╭─ Input data

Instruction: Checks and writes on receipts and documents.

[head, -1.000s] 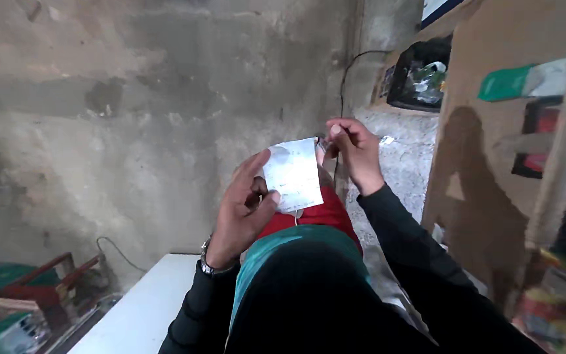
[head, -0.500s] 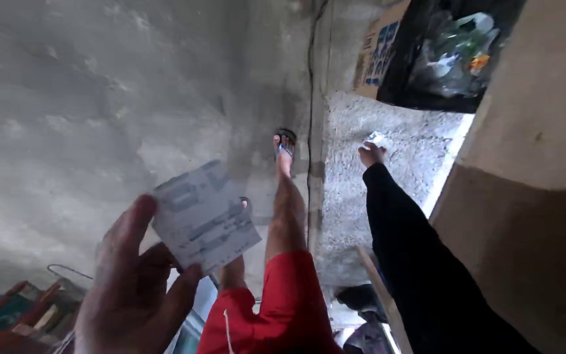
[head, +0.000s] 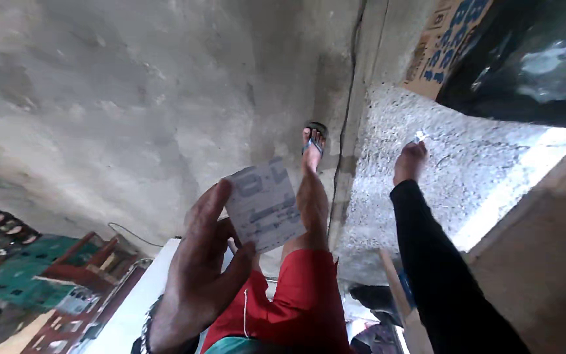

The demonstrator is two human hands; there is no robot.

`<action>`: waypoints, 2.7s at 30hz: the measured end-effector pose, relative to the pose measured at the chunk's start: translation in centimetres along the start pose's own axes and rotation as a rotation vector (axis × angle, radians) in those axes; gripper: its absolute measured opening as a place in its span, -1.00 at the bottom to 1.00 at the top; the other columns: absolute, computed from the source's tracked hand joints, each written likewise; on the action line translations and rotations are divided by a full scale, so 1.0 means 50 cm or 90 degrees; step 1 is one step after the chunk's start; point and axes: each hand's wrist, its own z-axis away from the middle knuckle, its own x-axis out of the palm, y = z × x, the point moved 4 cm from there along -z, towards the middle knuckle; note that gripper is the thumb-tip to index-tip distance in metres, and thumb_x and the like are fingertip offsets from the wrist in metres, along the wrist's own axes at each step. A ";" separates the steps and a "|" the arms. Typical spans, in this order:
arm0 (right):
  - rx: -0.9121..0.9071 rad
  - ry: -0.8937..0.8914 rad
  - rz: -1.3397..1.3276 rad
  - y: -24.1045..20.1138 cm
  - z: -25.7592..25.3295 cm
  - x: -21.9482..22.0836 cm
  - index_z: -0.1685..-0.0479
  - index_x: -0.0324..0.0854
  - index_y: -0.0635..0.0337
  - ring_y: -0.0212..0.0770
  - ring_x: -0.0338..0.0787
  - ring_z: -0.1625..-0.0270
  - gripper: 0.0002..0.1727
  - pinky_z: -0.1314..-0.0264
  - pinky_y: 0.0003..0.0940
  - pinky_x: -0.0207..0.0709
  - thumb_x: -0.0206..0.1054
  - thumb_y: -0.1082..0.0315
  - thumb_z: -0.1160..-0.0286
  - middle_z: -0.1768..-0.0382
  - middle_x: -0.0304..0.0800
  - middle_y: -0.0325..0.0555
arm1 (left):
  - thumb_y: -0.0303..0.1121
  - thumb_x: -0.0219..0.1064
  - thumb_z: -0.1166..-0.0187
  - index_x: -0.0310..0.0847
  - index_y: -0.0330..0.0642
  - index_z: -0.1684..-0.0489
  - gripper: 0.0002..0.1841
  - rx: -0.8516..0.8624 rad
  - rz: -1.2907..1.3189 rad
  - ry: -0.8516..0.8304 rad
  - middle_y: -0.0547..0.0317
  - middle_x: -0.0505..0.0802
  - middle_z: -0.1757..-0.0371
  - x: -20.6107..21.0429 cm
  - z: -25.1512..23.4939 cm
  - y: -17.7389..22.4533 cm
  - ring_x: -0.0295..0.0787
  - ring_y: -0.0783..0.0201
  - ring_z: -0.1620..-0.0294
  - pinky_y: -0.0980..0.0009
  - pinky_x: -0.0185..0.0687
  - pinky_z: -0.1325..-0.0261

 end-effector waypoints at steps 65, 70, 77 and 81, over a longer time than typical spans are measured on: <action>-0.586 0.423 -0.845 0.518 2.213 -0.470 -0.74 0.30 0.16 -0.17 0.78 0.13 -0.23 0.03 -0.24 0.77 0.42 0.58 -0.45 0.05 0.73 0.05 | -0.48 0.39 -0.43 -0.24 0.03 -0.96 0.03 0.447 -0.071 -1.035 -0.11 0.50 -0.65 0.061 1.463 0.053 0.83 0.06 -0.19 0.23 0.91 -0.04; -0.563 0.490 -0.897 0.571 2.261 -0.436 -0.70 0.35 0.21 -0.21 0.76 0.12 -0.31 0.01 -0.26 0.75 0.39 0.53 -0.50 0.07 0.72 0.05 | -0.52 0.36 -0.41 -0.27 0.08 -0.96 0.05 0.430 -0.117 -1.101 -0.07 0.52 -0.64 0.083 1.520 0.023 0.84 0.09 -0.18 0.22 0.90 -0.07; -0.533 0.551 -0.954 0.587 2.292 -0.415 -0.70 0.34 0.16 -0.23 0.75 0.13 -0.31 0.01 -0.25 0.76 0.40 0.49 -0.51 0.06 0.69 0.00 | -0.54 0.34 -0.42 -0.29 0.05 -0.96 0.04 0.389 -0.117 -1.191 -0.12 0.47 -0.67 0.099 1.549 0.007 0.81 0.02 -0.22 0.17 0.90 -0.09; -0.516 0.558 -0.979 0.581 2.305 -0.409 -0.72 0.32 0.12 -0.20 0.78 0.02 -0.33 -0.11 -0.19 0.76 0.35 0.46 -0.55 -0.05 0.71 0.03 | -0.57 0.33 -0.40 -0.35 0.09 -0.96 0.08 0.372 -0.119 -1.229 -0.11 0.42 -0.70 0.106 1.556 0.005 0.82 0.03 -0.15 0.19 0.91 -0.03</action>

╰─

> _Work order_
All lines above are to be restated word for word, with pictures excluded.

> _Task output_
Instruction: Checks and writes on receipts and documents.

[head, -1.000s] 
[head, -0.500s] 
[head, +0.000s] 

The demonstrator is two human hands; there is no robot.

`<action>`: waypoints, 2.7s at 30hz: the measured end-effector pose, relative to the pose measured at the chunk's start: translation in centimetres along the start pose's own axes and rotation as a rotation vector (axis × angle, radians) in those axes; gripper: its absolute measured opening as a place in its span, -1.00 at the bottom to 1.00 at the top; the other columns: absolute, computed from the source's tracked hand joints, each written likewise; on the action line translations and rotations are divided by a full scale, so 1.0 means 50 cm or 90 degrees; step 1 is one step after the chunk's start; point and axes: each hand's wrist, its own z-axis away from the middle knuckle, its own x-axis out of the palm, y = z × x, the point moved 4 cm from there along -z, towards the middle knuckle; note that gripper is the thumb-tip to index-tip distance in metres, and thumb_x and the like are fingertip offsets from the wrist in metres, along the wrist's own axes at each step. A ";" separates the steps and a "|" the arms. Typical spans, in this order:
arm0 (right):
  - rx: -0.9121..0.9071 rad
  - ry: -0.8937..0.8914 rad
  - rz: -1.3397..1.3276 rad
  - y: -24.1045..20.1138 cm
  - z: -25.7592..25.3295 cm
  - x: -21.9482..22.0836 cm
  - index_z: -0.1685..-0.0479
  - index_x: -0.0324..0.0854
  - index_y: -0.0635..0.0337
  - ring_y: -0.0212..0.0770
  - ring_x: -0.0338..0.0787
  - ring_z: -0.1625..-0.0270
  - gripper: 0.0002..0.1727
  - pinky_z: -0.1314..-0.0264
  - pinky_y: 0.0003..0.0940
  - pinky_x: -0.0207..0.0709
  - thumb_x: -0.0206..0.1054
  - thumb_y: -0.1082..0.0315
  - thumb_z: -0.1160..-0.0286
  - middle_z: -0.1768..-0.0382
  - middle_x: -0.0304..0.0800
  - middle_y: -0.0325..0.0555
arm1 (left):
  - thumb_y: -0.0303..0.1121
  - thumb_x: -0.0219..0.1064
  - thumb_z: -0.1166..-0.0187
  - index_x: -0.0310..0.0847
  - index_y: -0.0330..0.0642
  - index_z: -0.1684..-0.0489
  - gripper: 0.0002..0.1841
  - rx: -0.8516..0.8624 rad
  - rz: -1.2907..1.3189 rad
  - ry: -0.8516..0.8304 rad
  - middle_y: -0.0547..0.0317
  - middle_x: -0.0505..0.0802
  - middle_z: -0.1757..-0.0371
  - x: -20.6107..21.0429 cm
  - z: -25.1512..23.4939 cm
  - y: -17.7389..22.4533 cm
  - ring_x: -0.0295..0.0787
  - ring_y: -0.0783..0.0201
  - ring_z: -0.1620..-0.0294
  - pinky_y: -0.0980..0.0009
  - pinky_x: -0.0185..0.0687
  - pinky_z: -0.1325..-0.0261

 end-effector waypoints at steps 65, 70, 77 and 81, over a longer time than typical spans are measured on: <action>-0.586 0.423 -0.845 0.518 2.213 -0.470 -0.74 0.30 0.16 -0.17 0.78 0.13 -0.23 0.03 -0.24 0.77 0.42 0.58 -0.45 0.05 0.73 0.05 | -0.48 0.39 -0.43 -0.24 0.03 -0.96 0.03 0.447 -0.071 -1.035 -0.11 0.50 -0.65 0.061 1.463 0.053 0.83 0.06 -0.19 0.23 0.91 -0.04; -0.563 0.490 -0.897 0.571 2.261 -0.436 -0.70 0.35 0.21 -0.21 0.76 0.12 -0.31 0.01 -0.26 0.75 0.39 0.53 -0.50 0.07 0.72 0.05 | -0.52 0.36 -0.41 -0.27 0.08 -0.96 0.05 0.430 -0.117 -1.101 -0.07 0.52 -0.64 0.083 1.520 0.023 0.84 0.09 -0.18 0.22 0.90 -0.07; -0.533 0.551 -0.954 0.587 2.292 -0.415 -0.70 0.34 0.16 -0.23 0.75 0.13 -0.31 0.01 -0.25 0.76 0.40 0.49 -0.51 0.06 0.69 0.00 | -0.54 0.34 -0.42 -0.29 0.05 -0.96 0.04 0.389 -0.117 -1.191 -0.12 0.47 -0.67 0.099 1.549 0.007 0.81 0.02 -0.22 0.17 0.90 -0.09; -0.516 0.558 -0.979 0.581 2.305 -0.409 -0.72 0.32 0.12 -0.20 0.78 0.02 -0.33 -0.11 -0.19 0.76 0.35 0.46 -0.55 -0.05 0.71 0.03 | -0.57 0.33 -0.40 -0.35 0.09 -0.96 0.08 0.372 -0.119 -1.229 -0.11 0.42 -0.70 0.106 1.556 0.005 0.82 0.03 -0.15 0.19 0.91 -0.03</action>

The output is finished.